UK Cement's 2050 strategy
The clearest plans for the public to see the cement sector reducing its carbon emissions though may be on a country-wide basis, even if individual companies will need to be held to account for playing their part in such large and comprehensive plans. At the start of 2019, Cemex UK, Hanson Cement (HeidelbergCement) and Lafarge Tarmac (LafargeHolcim) signed up to scenario one targets set by the Mineral Products Association (MPA) to see the UK's cement industry achieve an 81 per cent reduction in greenhouse gases by 2050 from a base year of 1990. To achieve this there are several parts to the strategy, including:
• more waste-derived fuels, equivalent to 80 per cent of thermal input by 2050
• more carbon-neutral biomass fuels, representing 40 per cent of thermal input by bio-alternative fuels in 2050
• increase the share of lower-carbon cements: 0.5Mt of cement out of the UK’s 10Mta of cement production in 2050
• cementitious substitution: 30 per cent replacement by 2050
• fewer indirect CO2 emissions
• improved electrical efficiency and decarbonisation of the electricity sector: decarbonisation by 2050
• carbon capture and storage: 3Mt CO2 capture by 2050
• reduced transport emissions: 60 per cent lower CO2e in 2050
• reduced carbon accounting: taking consideration of the whole-life performance of a building
• plant efficiency: 22 per cent improvement in thermal efficiency by 2050.

Increased scrutiny
The cement industry knows it has to respond to the increasing voices for action on carbon reduction from society and authorities.
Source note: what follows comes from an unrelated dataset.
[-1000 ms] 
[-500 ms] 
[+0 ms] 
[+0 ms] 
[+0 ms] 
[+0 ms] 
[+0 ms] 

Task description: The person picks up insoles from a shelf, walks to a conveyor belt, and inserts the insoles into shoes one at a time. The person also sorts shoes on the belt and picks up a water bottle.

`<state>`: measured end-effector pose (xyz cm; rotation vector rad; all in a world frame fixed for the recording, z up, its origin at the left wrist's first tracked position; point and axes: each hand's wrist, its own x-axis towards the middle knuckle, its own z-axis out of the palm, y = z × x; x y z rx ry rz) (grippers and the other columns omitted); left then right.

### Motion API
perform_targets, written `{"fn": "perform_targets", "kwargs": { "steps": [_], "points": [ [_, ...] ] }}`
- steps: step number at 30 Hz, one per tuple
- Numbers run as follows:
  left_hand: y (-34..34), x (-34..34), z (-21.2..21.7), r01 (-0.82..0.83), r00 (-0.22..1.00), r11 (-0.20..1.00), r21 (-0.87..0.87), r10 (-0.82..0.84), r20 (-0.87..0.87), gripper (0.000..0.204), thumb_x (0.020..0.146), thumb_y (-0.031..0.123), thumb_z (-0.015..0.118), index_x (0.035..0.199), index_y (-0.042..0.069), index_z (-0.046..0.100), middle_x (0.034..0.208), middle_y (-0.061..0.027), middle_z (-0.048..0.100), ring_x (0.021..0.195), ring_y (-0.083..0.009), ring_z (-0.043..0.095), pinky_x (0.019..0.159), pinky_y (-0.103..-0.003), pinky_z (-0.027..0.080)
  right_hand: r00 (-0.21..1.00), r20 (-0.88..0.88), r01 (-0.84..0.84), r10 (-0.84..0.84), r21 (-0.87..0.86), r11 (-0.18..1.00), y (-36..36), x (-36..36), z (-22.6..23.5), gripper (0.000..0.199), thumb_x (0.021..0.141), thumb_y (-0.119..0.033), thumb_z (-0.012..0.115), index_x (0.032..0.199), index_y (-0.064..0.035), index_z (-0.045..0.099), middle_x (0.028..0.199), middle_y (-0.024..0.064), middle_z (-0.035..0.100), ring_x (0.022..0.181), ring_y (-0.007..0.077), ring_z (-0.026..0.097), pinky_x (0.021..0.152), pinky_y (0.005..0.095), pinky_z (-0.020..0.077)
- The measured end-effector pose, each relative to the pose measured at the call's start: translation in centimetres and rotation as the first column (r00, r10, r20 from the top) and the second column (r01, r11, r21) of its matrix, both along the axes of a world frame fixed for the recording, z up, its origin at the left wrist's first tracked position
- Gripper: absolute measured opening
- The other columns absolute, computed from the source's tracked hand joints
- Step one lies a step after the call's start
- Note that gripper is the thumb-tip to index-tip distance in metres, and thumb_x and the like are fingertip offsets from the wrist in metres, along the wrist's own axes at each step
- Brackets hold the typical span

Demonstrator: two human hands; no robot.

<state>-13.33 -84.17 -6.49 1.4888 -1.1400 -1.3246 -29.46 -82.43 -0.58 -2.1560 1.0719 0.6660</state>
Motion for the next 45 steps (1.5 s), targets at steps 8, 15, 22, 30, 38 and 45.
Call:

In Europe the EU ETS Phase 4 (2021-30) compliance is expected to drive cement producers to even stricter carbon reduction targets, while recent initiatives by the Institutional Investors Group on Climate Change are starting to hold cement producers to account for their carbon emissions.

This weekend, the cement industry's perspective will be represented by the Global Cement and Concrete Association at the UN Climate Action Summit in New York, USA. The industry association will be moderating a focus panel on how to achieve carbon neutrality by 2050. The increased scrutiny from various quarters means the cement industry will certainly need to show positive results by 2050 – if not before.